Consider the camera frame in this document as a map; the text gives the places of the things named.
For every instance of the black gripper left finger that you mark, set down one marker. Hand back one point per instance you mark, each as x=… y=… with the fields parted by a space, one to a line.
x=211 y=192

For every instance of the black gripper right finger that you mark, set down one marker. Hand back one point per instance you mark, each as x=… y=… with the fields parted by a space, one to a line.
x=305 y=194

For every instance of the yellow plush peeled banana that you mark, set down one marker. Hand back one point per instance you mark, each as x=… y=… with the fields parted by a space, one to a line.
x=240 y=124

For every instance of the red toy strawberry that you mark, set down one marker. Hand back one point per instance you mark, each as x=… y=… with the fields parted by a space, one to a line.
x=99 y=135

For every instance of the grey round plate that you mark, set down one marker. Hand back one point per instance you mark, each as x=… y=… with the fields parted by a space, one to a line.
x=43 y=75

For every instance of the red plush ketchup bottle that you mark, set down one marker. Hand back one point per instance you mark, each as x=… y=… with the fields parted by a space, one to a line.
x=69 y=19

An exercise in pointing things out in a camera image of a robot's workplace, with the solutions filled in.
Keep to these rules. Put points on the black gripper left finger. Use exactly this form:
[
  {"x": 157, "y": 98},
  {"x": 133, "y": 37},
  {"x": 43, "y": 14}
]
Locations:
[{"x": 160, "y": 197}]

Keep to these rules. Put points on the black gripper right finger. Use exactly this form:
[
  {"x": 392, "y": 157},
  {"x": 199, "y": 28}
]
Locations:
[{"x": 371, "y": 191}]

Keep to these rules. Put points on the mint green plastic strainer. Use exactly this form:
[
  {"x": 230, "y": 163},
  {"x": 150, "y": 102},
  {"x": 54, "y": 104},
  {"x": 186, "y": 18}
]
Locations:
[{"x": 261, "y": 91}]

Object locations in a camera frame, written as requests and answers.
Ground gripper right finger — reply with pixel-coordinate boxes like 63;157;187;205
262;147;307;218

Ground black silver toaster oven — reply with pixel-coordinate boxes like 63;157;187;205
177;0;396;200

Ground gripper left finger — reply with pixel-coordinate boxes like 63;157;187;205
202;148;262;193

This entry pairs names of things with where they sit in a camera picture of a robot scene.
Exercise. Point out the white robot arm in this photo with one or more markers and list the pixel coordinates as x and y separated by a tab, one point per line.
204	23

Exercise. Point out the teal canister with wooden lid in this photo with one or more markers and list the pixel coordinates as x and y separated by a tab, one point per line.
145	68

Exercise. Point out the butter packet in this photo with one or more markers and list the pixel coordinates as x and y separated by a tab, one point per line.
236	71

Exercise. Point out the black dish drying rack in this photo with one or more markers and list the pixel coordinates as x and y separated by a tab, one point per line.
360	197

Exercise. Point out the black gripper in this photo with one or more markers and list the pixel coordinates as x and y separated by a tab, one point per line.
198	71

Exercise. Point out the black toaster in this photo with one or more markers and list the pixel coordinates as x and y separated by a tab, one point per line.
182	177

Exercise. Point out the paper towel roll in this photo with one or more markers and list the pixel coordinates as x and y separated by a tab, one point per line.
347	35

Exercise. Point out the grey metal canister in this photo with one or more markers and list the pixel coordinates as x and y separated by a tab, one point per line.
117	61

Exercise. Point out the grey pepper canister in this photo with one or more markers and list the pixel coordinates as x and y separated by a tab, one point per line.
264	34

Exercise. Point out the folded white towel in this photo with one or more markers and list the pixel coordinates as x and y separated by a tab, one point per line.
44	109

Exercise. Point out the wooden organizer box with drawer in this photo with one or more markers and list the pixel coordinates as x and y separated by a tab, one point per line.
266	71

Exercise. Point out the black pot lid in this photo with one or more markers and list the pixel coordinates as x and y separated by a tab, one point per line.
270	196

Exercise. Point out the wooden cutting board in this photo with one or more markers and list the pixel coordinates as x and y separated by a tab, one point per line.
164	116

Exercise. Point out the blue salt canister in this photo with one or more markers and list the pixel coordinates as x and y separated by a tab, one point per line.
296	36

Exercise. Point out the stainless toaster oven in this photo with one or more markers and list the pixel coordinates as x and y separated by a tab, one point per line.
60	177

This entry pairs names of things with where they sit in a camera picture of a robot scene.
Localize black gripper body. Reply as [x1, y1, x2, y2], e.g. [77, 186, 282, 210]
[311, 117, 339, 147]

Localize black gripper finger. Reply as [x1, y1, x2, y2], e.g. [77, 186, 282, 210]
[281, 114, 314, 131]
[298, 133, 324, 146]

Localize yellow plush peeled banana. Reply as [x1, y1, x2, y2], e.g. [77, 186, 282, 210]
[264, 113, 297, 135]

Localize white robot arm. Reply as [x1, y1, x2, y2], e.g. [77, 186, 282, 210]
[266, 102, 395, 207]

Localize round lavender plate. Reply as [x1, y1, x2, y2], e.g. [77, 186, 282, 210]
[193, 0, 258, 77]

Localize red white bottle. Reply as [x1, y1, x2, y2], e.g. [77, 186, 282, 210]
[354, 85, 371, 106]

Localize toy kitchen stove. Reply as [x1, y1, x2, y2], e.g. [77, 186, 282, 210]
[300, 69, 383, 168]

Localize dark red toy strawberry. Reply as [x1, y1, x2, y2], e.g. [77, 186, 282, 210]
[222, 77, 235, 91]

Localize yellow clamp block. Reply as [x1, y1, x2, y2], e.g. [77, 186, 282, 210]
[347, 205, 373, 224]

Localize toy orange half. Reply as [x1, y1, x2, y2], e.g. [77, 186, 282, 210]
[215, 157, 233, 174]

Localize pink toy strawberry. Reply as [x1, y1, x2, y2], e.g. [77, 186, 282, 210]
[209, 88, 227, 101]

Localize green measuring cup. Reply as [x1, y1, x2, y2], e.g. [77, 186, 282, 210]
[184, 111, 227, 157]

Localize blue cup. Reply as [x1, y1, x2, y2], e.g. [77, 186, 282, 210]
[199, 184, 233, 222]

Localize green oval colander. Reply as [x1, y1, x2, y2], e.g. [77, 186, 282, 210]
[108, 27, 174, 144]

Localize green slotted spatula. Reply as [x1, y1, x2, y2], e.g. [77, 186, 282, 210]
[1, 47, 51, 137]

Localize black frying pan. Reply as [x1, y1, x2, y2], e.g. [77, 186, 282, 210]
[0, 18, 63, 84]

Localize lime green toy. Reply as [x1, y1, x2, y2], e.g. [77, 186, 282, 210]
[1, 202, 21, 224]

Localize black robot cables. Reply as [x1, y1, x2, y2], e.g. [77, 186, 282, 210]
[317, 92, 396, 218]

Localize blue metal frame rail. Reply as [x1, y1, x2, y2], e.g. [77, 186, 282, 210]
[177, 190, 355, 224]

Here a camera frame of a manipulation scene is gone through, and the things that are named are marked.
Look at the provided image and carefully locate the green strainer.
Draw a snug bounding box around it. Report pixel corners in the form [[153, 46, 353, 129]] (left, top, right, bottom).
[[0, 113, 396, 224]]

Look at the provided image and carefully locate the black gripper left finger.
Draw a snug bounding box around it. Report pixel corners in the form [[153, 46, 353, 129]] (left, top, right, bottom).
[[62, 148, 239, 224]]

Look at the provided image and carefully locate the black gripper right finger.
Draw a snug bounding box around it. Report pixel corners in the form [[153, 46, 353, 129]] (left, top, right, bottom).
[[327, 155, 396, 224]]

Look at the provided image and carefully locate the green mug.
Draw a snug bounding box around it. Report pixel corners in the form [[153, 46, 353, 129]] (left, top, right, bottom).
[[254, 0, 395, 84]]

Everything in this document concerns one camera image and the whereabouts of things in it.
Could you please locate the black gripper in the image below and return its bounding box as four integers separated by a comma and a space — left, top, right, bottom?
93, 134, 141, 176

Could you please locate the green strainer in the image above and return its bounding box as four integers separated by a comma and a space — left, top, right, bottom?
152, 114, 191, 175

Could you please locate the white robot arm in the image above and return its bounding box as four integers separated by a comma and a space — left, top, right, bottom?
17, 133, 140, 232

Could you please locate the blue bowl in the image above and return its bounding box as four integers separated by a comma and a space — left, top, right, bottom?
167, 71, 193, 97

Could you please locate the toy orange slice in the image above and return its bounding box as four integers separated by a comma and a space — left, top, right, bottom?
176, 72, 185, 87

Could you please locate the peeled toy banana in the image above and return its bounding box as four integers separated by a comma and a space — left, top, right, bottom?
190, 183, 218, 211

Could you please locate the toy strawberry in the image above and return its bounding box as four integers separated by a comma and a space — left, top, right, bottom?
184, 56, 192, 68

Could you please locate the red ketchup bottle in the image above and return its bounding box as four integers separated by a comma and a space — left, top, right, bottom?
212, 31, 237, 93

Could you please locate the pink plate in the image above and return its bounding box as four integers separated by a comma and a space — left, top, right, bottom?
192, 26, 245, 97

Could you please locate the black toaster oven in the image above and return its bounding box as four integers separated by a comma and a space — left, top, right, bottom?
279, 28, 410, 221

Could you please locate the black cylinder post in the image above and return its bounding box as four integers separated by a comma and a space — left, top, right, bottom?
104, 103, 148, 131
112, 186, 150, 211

====================

▶ YOUR GOAL:
List each line in the listing that contains the string "camera".

▶ EXERCISE SOLUTION:
Consider the camera frame in this document as a map; the text gives the places of the things named.
An exercise in pointing things out in a camera image of a robot's workplace, with the solutions filled in.
Object locations in a camera frame, written as requests and answers.
This entry pairs names of things with where they sit in a camera picture of a robot scene.
This entry pairs names of things with where they sit in a camera picture of a robot scene.
Here a camera frame of a manipulation scene is gone through, and the things that are named are marked.
Everything in this document concerns one camera image and the whereabouts of things in it.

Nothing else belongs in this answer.